Forem: Lukáš

90% of SaaS is Doomed. Here is How Developers Can Survive the Agent Era.

Lukáš — Fri, 27 Feb 2026 14:51:53 +0000

Software is changing forever. In the near future, people will use AI agents to do almost everything. I believe 90% of traditional SaaS apps are doomed.

In this post, I will show you why the User Interface is dying. I will also share what we as developers need to build today to survive the AI revolution. Let's get started.

The Death of UI

One of the main reasons why agents will take over is very simple. It comes down to convenience.

For years, we built user interfaces. We tried our best to make them user-friendly. But what is a UI really? It is just a bridge. It displays data and allows the user to do stuff.

Learning dozens of different tools is exhausting. Speaking to an AI to do the work for you is much easier. Today, that AI is becoming an autonomous agent.

In 36 months, everyone will have their own main AI agent. That agent will orchestrate a swarm of other specialized agents. People will no longer have to learn complicated dashboards. UI will become a thing of the past.

It is not perfect yet. But we already have all the lego pieces required to replace massive amounts of software. Agents can learn skills. Agents can use memory. Agents can coordinate other tools.

Let's Look at a CRM Example

Data lives in a database. Let's assume your current CRM has an API. You want to stop paying 100 bucks a month for it. You ask your AI agent to migrate the CRM to something cheaper.

The agent will analyze the transition. If it is simple, it will just migrate all the data to a new database. It will create thin wrappers as skills to access your data. It will create cron jobs to automate reports. It will build integrations via webhooks.

You might be thinking about safety. What if the agent accidentally deletes the entire database? Who is responsible?

Remember that AI agents will not perform raw SQL queries. Instead, they will use standard SDKs. They will build consistent and safe skills to perform predictable CRUD operations.

But what if simple wrappers are not enough? What if you need complex roles, permissions, and advanced automations?

In that case, the agent will simply spin up an instance of an open-source solution. Very soon, all popular open-source repos will have agent skills built directly into their codebase. Your agent will install a tool like Directus on your favorite hosting provider. It will set it up automatically. You will never even log into the admin panel.

The 6 Ways to Survive

If UI is dying, how do developers stay relevant? I see 6 safe zones for the upcoming years.

1. Brand and Trust
AI will not replace personal connection. If you build a trustworthy brand, you can do masterminds, coaching, or live seminars. Human connection is safe.

2. Fun and Leisure
People will have more free time. Cinema, sports, and immersive games will become super competitive. If you create something unique and engaging in this area, you are safe long-term.

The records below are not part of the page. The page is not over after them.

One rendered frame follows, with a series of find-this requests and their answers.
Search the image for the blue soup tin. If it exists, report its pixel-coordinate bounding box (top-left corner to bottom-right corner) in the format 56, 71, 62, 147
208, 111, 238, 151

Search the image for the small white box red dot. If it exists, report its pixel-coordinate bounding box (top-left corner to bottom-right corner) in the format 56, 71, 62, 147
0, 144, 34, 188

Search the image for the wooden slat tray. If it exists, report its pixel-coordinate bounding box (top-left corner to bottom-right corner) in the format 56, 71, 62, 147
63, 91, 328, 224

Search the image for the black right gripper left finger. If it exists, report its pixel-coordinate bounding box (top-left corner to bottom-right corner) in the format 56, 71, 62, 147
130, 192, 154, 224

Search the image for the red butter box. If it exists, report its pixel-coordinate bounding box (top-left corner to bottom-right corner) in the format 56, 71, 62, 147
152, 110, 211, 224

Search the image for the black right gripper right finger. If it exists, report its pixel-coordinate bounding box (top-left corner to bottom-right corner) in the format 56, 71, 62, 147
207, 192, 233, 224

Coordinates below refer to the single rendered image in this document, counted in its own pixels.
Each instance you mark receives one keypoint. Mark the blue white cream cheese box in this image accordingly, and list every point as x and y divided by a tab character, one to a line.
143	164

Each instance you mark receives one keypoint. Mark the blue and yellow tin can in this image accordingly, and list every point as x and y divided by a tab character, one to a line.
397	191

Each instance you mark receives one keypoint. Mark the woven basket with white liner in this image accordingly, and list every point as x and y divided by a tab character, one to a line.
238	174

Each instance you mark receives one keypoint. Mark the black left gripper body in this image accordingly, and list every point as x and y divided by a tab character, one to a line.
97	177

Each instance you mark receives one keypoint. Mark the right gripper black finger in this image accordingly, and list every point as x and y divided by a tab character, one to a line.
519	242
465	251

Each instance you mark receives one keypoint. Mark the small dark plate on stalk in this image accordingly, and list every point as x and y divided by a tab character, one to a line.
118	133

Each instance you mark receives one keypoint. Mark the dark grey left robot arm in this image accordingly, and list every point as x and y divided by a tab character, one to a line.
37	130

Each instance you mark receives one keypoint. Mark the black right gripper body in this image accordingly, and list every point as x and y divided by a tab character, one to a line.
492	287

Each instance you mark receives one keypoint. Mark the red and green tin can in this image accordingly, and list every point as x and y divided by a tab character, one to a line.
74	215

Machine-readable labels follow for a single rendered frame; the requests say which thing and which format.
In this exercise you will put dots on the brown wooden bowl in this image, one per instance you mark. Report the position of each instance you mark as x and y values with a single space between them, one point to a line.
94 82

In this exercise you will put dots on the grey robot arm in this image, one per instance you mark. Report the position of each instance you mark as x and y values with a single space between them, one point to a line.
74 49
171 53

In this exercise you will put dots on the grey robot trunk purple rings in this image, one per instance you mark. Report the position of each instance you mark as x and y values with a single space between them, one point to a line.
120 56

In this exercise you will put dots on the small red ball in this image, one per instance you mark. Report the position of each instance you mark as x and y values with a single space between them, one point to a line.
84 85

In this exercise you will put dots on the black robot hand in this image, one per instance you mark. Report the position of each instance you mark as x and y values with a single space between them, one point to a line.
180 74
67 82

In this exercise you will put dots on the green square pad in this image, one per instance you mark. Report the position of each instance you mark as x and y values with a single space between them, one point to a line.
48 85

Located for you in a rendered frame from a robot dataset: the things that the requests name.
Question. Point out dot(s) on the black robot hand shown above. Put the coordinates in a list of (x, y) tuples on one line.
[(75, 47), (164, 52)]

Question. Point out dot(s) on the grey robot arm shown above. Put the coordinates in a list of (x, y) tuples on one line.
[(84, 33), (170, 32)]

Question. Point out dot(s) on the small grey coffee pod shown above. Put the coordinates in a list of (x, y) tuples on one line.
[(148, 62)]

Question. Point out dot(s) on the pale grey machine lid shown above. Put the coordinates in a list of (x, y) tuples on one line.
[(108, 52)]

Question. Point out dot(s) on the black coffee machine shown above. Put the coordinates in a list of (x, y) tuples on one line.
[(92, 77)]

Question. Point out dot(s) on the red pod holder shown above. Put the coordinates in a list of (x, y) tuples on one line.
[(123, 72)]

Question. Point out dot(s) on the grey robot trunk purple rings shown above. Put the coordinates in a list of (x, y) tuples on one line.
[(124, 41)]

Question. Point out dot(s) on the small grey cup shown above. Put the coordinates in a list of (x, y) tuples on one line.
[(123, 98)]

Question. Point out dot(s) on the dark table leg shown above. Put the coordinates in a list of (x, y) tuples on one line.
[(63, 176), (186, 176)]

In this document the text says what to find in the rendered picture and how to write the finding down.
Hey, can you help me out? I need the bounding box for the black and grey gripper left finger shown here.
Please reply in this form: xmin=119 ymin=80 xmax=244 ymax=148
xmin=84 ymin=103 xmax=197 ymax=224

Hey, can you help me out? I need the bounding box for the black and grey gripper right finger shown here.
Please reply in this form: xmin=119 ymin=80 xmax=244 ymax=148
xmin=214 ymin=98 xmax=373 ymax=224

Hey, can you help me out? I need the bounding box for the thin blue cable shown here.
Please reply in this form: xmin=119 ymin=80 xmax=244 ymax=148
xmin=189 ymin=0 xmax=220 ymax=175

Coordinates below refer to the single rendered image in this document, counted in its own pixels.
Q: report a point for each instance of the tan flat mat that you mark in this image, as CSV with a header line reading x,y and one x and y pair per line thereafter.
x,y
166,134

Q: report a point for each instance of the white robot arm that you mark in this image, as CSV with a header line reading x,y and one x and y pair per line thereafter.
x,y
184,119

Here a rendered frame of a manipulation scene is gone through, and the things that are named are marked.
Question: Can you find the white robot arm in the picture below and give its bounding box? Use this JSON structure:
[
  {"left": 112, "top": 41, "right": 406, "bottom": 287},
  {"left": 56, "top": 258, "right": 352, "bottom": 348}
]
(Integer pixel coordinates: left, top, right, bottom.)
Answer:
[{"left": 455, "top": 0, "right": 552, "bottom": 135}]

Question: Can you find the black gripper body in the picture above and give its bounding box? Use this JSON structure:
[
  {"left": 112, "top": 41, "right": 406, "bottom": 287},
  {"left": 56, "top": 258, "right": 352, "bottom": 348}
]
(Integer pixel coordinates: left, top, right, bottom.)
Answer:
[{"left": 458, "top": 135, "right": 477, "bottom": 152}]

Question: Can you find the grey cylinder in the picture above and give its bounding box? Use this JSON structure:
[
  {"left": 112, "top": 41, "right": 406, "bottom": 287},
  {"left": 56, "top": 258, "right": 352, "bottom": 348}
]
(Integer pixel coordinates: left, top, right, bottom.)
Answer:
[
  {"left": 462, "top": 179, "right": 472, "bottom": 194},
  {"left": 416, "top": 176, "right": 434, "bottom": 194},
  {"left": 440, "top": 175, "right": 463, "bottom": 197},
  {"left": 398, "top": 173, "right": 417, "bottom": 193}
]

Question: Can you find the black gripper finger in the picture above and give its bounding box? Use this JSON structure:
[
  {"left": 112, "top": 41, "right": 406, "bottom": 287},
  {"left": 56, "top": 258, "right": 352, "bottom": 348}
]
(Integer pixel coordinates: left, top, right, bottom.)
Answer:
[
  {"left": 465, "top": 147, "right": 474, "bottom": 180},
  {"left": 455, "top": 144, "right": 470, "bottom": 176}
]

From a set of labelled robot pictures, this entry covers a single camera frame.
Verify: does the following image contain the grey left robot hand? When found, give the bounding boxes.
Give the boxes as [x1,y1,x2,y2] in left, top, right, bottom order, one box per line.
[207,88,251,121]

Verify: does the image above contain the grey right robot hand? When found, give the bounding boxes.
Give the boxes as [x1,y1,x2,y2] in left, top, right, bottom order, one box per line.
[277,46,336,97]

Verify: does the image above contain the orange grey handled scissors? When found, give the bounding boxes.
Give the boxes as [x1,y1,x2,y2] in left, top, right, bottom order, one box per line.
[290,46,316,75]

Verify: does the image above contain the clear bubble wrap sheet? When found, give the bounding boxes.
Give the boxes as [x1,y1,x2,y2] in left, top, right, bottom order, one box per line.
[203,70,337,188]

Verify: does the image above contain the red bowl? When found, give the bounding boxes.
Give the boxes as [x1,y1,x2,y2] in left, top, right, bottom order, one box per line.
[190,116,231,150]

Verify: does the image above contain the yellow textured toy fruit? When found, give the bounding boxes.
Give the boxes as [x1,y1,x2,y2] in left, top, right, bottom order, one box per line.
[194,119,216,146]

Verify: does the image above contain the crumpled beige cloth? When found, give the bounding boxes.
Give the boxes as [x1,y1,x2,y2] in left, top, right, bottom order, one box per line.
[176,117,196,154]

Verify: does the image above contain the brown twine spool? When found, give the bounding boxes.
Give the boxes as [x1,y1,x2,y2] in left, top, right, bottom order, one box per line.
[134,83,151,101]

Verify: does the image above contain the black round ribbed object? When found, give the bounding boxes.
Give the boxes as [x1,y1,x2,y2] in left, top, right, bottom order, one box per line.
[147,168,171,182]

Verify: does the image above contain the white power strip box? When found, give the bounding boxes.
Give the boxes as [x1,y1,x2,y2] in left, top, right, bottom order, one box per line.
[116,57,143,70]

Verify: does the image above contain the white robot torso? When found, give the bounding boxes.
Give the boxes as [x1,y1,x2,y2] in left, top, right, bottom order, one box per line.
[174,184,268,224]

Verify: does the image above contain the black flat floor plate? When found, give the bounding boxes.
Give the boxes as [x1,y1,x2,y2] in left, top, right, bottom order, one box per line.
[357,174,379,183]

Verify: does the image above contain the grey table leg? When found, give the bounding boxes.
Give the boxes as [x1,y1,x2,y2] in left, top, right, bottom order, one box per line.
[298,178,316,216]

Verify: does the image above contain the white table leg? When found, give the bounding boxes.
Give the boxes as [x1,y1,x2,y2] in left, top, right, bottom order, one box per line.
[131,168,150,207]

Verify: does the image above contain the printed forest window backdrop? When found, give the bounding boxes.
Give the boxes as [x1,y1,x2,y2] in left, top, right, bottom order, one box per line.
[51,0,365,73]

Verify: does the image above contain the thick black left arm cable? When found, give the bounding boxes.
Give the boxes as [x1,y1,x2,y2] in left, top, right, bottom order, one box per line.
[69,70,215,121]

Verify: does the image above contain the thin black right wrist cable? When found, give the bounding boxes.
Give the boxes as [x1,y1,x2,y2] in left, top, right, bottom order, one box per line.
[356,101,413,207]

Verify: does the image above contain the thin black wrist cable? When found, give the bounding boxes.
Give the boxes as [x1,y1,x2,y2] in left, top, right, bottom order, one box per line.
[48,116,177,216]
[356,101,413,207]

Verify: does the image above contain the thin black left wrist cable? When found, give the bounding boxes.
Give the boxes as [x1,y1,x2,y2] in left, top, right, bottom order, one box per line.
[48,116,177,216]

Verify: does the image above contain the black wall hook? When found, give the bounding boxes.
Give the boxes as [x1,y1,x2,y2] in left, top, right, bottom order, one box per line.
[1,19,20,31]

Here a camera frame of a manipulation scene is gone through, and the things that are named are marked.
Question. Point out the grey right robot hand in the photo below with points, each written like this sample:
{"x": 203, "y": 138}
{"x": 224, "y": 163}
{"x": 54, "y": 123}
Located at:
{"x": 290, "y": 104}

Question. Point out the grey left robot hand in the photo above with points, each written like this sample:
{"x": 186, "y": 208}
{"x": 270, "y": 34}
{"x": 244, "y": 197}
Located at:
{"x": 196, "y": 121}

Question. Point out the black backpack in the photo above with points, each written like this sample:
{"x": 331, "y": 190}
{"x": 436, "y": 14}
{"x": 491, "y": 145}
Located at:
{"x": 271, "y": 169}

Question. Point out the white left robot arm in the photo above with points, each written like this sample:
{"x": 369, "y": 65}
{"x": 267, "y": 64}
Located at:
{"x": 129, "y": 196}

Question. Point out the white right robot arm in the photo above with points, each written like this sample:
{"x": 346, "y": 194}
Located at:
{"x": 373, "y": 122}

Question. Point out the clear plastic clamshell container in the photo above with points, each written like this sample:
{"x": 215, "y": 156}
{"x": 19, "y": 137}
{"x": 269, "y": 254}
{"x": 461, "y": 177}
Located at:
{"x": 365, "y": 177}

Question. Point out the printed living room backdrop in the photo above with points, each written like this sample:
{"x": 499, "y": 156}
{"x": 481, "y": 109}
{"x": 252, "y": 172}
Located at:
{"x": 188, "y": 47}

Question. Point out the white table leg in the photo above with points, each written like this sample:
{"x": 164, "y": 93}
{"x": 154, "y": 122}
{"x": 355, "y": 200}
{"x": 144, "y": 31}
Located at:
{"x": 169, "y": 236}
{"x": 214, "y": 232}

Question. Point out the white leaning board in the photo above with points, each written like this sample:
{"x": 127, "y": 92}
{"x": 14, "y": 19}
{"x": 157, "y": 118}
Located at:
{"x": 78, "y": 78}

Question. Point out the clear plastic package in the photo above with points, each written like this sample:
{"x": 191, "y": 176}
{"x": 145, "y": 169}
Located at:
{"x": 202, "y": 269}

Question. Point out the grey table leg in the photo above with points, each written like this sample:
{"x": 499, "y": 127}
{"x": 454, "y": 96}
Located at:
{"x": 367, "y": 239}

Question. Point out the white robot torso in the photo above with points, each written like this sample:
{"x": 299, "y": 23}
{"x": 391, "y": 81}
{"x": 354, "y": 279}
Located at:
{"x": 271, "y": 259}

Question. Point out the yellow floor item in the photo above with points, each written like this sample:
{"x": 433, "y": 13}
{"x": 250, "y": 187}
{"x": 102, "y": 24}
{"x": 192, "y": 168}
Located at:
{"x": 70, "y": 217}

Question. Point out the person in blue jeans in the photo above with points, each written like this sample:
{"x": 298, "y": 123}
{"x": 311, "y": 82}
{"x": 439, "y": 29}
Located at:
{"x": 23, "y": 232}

3. Heavy Compute and Hosting
AI agents will have to store data reliably somewhere. Hosting providers must be agent-friendly. They need to provide automatic backups, disaster recovery, and strong security. GPU clusters for rendering complex scenes are also safe. Agents cannot run heavy compute locally on a laptop.

4. Bits to Atoms
Anything where the end product is physical will be safe. Custom t-shirt printing, 3D printing, and logistics are great examples. AI lives in the digital world. It needs you to touch the physical world.

5. The Legal Wall
Payment processors like Stripe are safe. Anything that has massive compliance and legal requirements is a great moat. An AI agent cannot go to jail.

Everything else is basically doomed. Marketing automation, project management, and basic CRMs will take massive hits. Unless you build an agent infrastructure.

6. Agent Infrastructure
This is the most important point for us developers. If you are building a SaaS, you must focus on the Agent Interface instead of the User Interface.

Create skills for agents so they can easily connect to your service. No more user team slots or weird tiered memberships. Pay-as-you-go will become the new norm.

Your API must be highly competitive. If it is too expensive, the AI will just replicate your core functionality using open-source code.

A Real World Example

Let me give you a quick example of Agent Infrastructure.

Today, you might use an AI model like Nano Banana Pro to generate an amazing image. You are super happy with it. But later you want to move the text or change the font. You are screwed because the font is hardcoded into the pixels.

But imagine if a platform like Canva exposed a headless Agent Skill. Your agent could instruct Canva to compose the image in layers behind the scenes. Then, your agent could simply relocate the text and change the font. You would get the perfect result without ever visiting the Canva website.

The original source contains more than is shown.